[What the exercise asks]
Leaving the pictures aside, reproduce the data in full and word for word.

++++++++++

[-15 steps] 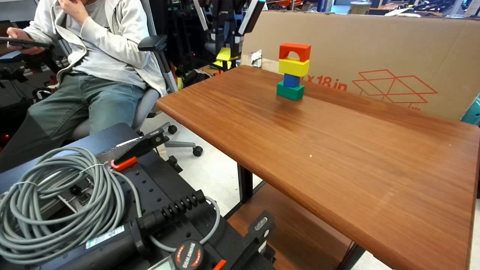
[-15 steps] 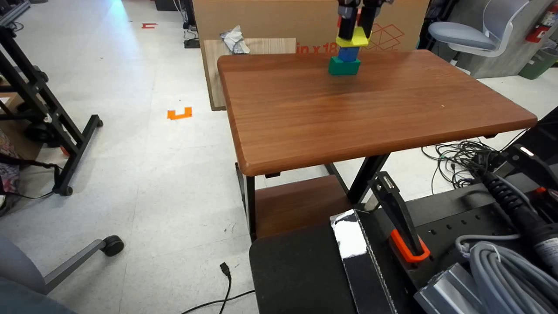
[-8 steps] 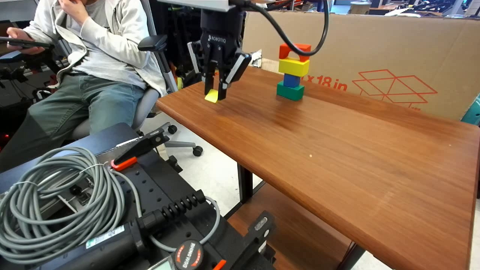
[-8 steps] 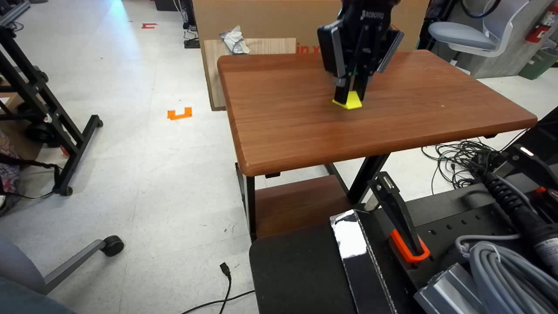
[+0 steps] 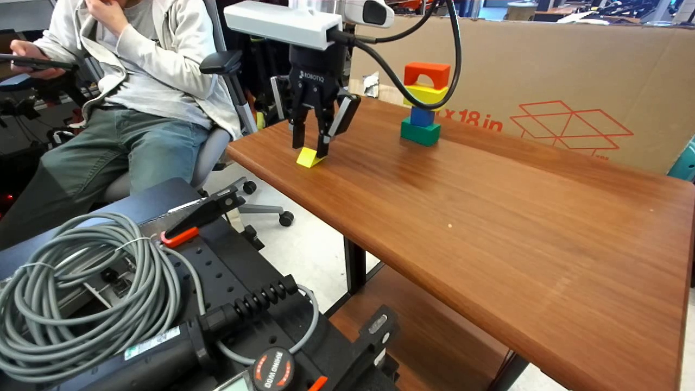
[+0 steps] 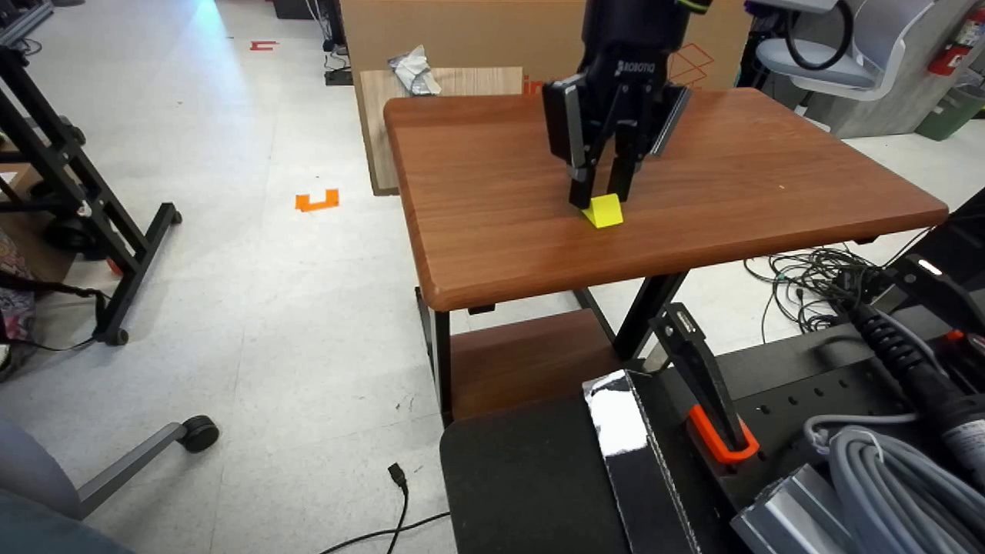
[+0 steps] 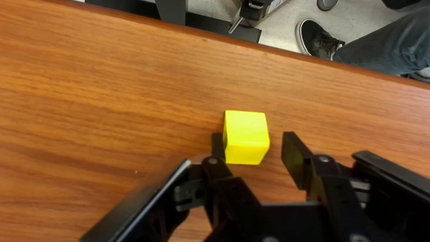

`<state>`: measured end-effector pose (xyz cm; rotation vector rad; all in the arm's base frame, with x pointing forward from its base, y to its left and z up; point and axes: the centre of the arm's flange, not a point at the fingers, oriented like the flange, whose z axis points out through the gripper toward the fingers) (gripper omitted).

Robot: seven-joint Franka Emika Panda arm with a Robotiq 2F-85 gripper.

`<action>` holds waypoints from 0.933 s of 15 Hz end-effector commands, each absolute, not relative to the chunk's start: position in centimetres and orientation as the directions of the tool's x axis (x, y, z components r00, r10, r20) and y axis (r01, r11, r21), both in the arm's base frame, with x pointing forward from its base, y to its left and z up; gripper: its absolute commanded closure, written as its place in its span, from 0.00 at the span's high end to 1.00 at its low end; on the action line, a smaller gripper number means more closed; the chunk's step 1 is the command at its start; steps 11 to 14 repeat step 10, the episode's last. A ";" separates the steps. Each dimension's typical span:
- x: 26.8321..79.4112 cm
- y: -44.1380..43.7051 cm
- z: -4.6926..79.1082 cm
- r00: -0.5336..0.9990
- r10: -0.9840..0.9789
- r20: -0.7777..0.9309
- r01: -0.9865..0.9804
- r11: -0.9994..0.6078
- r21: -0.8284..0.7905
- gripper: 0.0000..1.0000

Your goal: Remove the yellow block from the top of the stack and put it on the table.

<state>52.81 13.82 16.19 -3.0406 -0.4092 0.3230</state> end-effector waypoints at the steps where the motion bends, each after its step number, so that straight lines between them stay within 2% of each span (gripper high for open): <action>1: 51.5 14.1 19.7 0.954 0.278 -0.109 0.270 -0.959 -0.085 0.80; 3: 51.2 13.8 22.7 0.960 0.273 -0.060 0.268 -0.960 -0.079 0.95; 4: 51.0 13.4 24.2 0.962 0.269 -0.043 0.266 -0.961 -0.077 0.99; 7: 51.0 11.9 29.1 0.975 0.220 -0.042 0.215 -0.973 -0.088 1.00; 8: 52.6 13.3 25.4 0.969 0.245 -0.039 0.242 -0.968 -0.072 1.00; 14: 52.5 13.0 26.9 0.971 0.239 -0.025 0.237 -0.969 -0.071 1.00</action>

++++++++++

[Completed exercise]
[-15 steps] 
[-15 steps] 
[-8 steps] 
[-8 steps] 
[+0 steps] 
[+0 steps] 
[+0 steps] 

`<state>`: measured end-effector pose (xyz cm; rotation vector rad; all in the arm's base frame, with x pointing forward from its base, y to its left and z up; point and axes: the centre of the arm's flange, not a point at the fingers, oriented like the flange, whose z axis points out through the gripper toward the fingers) (gripper omitted).

Robot: seven-joint Franka Emika Panda arm with a Robotiq 2F-85 gripper.

`<action>` holds waypoints from 0.933 s of 15 Hz end-effector commands, each absolute, not relative to the chunk's start: position in centimetres and orientation as the directions of the tool's x axis (x, y, z components r00, r10, r20) and y axis (r01, r11, r21), both in the arm's base frame, with x pointing forward from its base, y to its left and z up; gripper: its absolute commanded closure, written as its place in its span, from 0.00 at the span's high end to 1.00 at its low end; on the action line, a smaller gripper number means more closed; the chunk's step 1 is the command at its start; steps 11 to 14 repeat step 10, the episode's last. A ";" separates the steps. Each dimension's typical span:
- x: 26.8321..79.4112 cm
- y: -44.1380..43.7051 cm
- z: -4.6926..79.1082 cm
- r00: -0.5336..0.9990
- r10: -0.9840..0.9789
- r20: -0.7777..0.9309
- r01: -0.9865..0.9804
- r11: -0.9994..0.6078
- r21: -0.8284..0.7905
- gripper: 0.0000..1.0000

Your goal: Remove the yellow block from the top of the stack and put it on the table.

<state>52.81 13.82 16.19 -3.0406 -0.4092 0.3230</state> end-effector waypoints at the steps where the motion bends, each after its step number, so that straight lines between them stay within 2% of each span (gripper high for open): <action>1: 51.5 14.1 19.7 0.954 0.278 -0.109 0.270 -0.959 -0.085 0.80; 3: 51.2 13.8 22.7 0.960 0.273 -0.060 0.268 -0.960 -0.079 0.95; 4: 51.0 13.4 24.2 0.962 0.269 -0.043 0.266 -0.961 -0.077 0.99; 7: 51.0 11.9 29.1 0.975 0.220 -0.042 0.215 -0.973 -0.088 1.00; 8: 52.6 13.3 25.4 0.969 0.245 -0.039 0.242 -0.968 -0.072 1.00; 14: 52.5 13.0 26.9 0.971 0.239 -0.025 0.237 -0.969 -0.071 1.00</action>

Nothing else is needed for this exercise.